The crisis that is leadership succession in Kenya

By Patrick Githinji

The private and public sector has been facing mounting challenges occasioned by the massive turnover of key staff, a fact that has paralysed its operations in the recent past.

With such exits happening to both the top and mid-level employees of many high-flying companies, the topic of succession management and corporate governance has become the latest fad in the industry.

Analysts cite the sacking of Kenya Bureau of Standards (Kebs) Managing Director Dr Kioko Mange’li in 2009, which has essentially created a case of musical chairs as leaders search for his replacement.

This, the Institute of Human Resource Management (IHRM) Chairman Paul Kasimu says, is a clear indication of the chronic crisis that dogs leadership succession in the country.

"Private and public sectors are suffering from chronic leadership succession crisis," Kasimu said.

He says the only way to solve this dilemma is to employ qualified Human Resource professionals who have adequate training in broad range of Human resource processes, activities and specialists areas.

"HR professionals who are creating and instilling new organisations cultures, in which people potential is optimised, can achieve credibility by showing how HR contributes to business performance," he said.

Dan Irungu, a Human Resource lecturer at private university also points out that having a visionary at the helm can be an asset to a company. But he also points out that a visionary can be a liability.

"What happens when they fade out? Will your organisation stay competitive? Will it even be able to survive?" he asks.

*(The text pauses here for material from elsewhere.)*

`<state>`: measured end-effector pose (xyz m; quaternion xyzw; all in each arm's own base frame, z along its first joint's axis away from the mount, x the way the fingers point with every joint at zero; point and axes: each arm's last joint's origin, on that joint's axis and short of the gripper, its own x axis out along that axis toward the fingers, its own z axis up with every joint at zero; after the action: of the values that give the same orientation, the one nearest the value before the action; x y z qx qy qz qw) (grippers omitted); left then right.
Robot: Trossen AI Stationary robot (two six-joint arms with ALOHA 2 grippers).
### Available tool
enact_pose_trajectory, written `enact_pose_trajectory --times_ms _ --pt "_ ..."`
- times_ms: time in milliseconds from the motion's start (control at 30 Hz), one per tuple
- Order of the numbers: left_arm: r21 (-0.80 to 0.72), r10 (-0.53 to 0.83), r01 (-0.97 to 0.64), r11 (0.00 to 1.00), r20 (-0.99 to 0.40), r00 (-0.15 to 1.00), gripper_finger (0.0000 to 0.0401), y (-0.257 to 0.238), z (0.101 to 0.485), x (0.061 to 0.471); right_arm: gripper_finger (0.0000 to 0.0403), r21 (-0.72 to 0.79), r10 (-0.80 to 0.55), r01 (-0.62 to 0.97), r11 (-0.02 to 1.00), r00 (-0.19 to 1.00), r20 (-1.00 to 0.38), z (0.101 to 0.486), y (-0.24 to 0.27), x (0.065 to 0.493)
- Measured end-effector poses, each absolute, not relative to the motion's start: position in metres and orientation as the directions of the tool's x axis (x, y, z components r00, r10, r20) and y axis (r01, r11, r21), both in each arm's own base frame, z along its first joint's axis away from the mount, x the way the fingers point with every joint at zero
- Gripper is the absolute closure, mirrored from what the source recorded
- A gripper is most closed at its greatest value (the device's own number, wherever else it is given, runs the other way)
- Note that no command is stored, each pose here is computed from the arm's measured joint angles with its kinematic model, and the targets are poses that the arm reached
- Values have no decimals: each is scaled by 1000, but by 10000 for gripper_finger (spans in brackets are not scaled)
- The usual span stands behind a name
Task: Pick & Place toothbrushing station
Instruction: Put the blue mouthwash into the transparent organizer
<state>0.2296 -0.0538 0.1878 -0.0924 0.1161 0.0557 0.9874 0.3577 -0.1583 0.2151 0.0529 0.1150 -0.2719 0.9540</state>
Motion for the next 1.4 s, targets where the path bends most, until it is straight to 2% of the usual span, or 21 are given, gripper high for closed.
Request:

He insists that filling the gap left in a company’s after the exit of a visionary leader is challenging, even with the best succession management playbook in place.

"Grooming executives is an art that needs to be planned; methodical, and targeted. The process should begin at least two years before a new executive needs to be in place. It starts with defining the purpose, priorities, and challenges of the executive-level role, and considering talent demand and supply constraints and availability," Irungu explained.

Maina Wandere, 53, an Entrepreneur who operates a tent business is already grooming his 22 years old son, Jeff Wandere, to take over the leadership of the company one day.

Wandere provides tents to Government departments, weddings and other corporates during various functions.

"I’m investing for the future. I am aging and I need to be succeeded. I go with Jeff for meetings, and for events so that he can learn," Wandere explained.

He told The Standard that he advised his son to study Actuarial Science in campus to prepare him for the challenges he would face once he starts running the business.

"The reason I chose the course for him is to prepare him to think hard. I want him to be the Chief Financial Officer, and my other two sons to be Chief Operating Officers, and I to be the chairman," he said.

The rationale behind his succession plan, he says, is to ensure continuity and viability of the business.

And the heir apparent, Jeff Wandere, insists that has the passion in business, which encouraged him to take in the family business.

"I was neither coerced to take up the post. I like the job and I want it to take it to a new level," Jeff said.

Meanwhile, Irungu called on Human Resource professionals to develop a pre-defined criterion of identifying potential successors so as to facilitate a proper succession plan. He says they also need to design targeted development plans, which include high-value experiences such as coaching, mentoring and action learning.

"Experiential assignments may include job rotations, special assignments, cross-functional assignments and stretch assignments that take the executive beyond his or her comfort zone," Irungu said.